I successfully defended this dissertation on June 28, 2022, and I hope to begin work on BOOK.4 very soon.
* please note : this section of my website was created for editing and development purposes only.
* please do not share the password, images, text, or PDFs publicly or privately without my express permission. thank you!
DOING THINGS WITH DEMONS: SELF-CARE FOR CARE-GIVERS
































doing things with demons is the first book in the to do this discussion differently series. It is an invitation to think differently about how (and/or if) you take active steps to care for your own physical, mental, and spiritual health on a regular basis. This is quite decidedly not a “how-to” or “self-help” book because its contents are just my attempt to communicate the very human reality of how caring for oneself can sometimes feel like the least possible thing imaginable.

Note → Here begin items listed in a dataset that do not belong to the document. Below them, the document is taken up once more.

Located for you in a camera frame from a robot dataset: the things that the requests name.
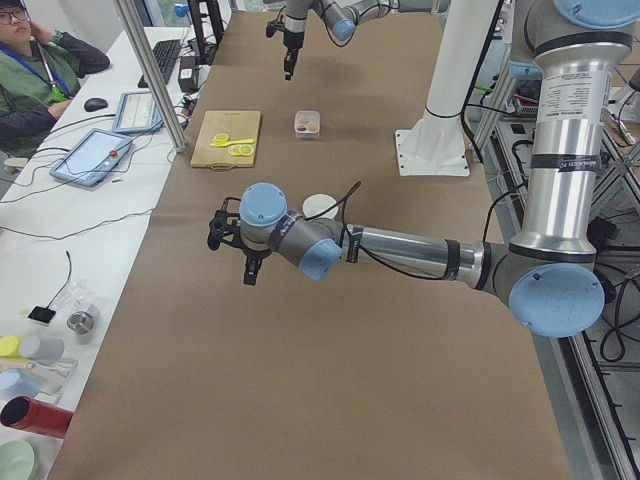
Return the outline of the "seated person green jacket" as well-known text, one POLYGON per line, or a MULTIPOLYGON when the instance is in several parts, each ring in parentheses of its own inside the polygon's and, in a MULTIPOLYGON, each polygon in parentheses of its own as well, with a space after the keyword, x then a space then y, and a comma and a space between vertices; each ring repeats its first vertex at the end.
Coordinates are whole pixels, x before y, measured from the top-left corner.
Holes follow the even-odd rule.
POLYGON ((80 90, 111 65, 96 47, 30 17, 20 1, 1 3, 1 152, 32 156, 80 90))

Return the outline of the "wooden cutting board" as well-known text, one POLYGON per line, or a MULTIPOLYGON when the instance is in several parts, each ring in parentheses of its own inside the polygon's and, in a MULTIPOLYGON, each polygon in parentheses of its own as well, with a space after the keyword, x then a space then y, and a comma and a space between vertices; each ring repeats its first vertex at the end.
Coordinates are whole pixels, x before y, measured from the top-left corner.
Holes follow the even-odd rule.
POLYGON ((196 140, 190 166, 234 169, 254 165, 261 112, 207 111, 196 140))

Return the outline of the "green bowl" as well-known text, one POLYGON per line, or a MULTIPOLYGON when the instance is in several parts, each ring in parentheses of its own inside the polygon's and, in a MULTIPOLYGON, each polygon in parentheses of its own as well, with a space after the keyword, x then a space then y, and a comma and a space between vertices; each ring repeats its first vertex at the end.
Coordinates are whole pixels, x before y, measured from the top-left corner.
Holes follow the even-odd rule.
POLYGON ((33 447, 16 440, 1 445, 1 480, 29 480, 37 469, 33 447))

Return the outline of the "yellow plastic knife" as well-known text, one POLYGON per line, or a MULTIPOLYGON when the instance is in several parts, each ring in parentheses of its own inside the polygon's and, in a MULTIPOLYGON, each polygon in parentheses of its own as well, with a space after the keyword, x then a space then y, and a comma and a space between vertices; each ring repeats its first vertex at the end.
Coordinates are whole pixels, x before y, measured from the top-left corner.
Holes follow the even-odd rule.
POLYGON ((224 141, 214 140, 213 142, 210 143, 210 146, 228 147, 231 145, 250 145, 250 144, 253 144, 254 141, 255 140, 253 138, 240 139, 240 140, 224 140, 224 141))

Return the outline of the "aluminium frame post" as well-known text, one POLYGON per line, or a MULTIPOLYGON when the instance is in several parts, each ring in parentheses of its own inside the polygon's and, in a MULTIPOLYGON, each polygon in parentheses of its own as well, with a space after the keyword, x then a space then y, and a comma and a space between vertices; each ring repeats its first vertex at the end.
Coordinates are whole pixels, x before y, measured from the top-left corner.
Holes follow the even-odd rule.
POLYGON ((131 0, 114 0, 116 12, 124 27, 134 54, 140 64, 156 106, 160 110, 164 125, 168 130, 177 153, 182 153, 187 146, 187 139, 176 117, 168 89, 157 66, 152 48, 149 44, 137 8, 131 0))

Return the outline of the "teach pendant tablet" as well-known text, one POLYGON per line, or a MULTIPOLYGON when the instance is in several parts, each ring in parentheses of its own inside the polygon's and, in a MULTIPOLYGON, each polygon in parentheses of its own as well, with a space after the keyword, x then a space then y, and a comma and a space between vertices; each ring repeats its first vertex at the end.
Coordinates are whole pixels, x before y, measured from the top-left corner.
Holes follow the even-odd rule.
POLYGON ((127 135, 91 129, 50 170, 62 182, 93 187, 128 154, 133 139, 127 135))
POLYGON ((152 93, 148 90, 121 95, 112 131, 119 134, 144 134, 163 126, 163 120, 152 93))

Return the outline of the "white bowl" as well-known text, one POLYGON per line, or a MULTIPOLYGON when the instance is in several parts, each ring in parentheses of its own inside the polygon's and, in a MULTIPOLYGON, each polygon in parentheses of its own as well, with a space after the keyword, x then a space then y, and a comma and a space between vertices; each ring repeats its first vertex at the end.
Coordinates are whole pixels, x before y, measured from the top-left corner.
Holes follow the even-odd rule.
POLYGON ((333 220, 338 211, 336 199, 322 193, 307 197, 302 204, 302 212, 306 218, 316 217, 333 220))

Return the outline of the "far teach pendant tablet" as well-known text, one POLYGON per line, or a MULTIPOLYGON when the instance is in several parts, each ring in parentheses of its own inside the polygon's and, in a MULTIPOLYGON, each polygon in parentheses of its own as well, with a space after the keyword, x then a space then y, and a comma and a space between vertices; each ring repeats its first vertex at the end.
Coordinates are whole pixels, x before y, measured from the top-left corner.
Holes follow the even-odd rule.
POLYGON ((163 126, 163 120, 152 93, 148 90, 121 95, 112 131, 119 134, 144 134, 163 126))

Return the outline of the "black computer mouse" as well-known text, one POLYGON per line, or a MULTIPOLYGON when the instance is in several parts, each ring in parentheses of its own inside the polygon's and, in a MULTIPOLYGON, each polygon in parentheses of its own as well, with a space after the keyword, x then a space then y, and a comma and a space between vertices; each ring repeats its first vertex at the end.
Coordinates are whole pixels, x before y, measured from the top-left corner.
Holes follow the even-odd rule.
POLYGON ((84 110, 88 113, 105 109, 109 106, 108 101, 104 98, 92 97, 85 101, 84 110))

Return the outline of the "black keyboard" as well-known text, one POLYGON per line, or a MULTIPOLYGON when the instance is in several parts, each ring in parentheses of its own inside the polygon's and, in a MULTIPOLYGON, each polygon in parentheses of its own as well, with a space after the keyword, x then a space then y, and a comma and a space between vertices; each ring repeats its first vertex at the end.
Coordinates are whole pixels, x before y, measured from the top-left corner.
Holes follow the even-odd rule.
POLYGON ((157 42, 152 53, 165 84, 168 84, 181 51, 178 39, 161 40, 157 42))

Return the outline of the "clear plastic egg box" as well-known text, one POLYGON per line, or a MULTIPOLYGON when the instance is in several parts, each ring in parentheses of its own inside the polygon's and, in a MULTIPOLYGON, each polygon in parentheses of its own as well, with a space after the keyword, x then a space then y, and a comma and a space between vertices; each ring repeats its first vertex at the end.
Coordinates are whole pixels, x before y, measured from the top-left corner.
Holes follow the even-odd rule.
POLYGON ((321 115, 316 110, 299 110, 294 116, 294 133, 297 139, 318 139, 321 115))

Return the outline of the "small black square pad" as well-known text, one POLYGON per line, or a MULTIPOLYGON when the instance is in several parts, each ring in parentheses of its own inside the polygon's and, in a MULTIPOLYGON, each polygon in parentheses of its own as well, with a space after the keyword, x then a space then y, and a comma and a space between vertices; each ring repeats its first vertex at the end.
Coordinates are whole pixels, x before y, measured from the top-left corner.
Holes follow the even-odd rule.
POLYGON ((34 306, 27 318, 38 324, 49 325, 55 316, 56 311, 49 307, 34 306))

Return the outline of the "light blue cup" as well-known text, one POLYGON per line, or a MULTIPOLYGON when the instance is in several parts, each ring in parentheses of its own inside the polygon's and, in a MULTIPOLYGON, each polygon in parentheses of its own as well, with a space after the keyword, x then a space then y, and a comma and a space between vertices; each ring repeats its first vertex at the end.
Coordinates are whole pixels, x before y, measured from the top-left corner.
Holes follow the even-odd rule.
POLYGON ((34 398, 41 392, 40 382, 21 369, 6 369, 0 374, 1 398, 10 400, 19 396, 34 398))

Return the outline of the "near teach pendant tablet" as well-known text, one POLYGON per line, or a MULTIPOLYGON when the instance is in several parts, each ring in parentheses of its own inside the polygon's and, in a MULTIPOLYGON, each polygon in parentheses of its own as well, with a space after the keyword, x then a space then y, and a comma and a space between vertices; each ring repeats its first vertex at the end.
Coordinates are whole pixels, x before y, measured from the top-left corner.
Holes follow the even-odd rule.
POLYGON ((93 187, 128 154, 133 139, 127 135, 91 129, 50 170, 62 182, 93 187))

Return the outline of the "grey cup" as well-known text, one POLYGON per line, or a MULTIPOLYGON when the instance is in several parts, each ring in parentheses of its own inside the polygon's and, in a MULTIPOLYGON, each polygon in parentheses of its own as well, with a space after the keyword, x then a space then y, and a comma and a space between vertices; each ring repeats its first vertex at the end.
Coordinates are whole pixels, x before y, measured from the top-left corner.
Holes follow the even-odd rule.
POLYGON ((62 339, 25 337, 19 346, 19 354, 42 365, 52 365, 62 359, 65 344, 62 339))

I am the main “character” depicted throughout this book because, more so than any other in the series, this story stems directly from my own personal life, feelings, and experiences. The series of drawings that became DTWD began as a silent rebellion, in the form of a list titled; “things i didn’t suck at today”. It was my private push back against a situation where I was expected to self-report on all of the things I wasn’t doing well-“enough” on a daily basis. The contents of that list turned out to be quite synonymous with a full category of things I have difficultly letting myself do because they involve active self-care; non-work-related recreation, rest, and comfort. It is very easy for me to judge myself for not always living in a way that fully embodies the kind of unabashed self-care I genuinely wish for all my friends and colleagues. At the same time, I can say that I have repeatedly resolved to try again: to question the idea that not doing “self-care” in some expected, prescribed, and/or perfectly consistent way means that I am not doing it at all. The idea of “doing things” with demons emerged from the sense – more visceral than logical – that (a) everyone’s “demons” are different, and (b) sometimes just inviting your demons “in” and resolving to be more gentle with them than you can manage to be with yourself is a pretty magnificent victory.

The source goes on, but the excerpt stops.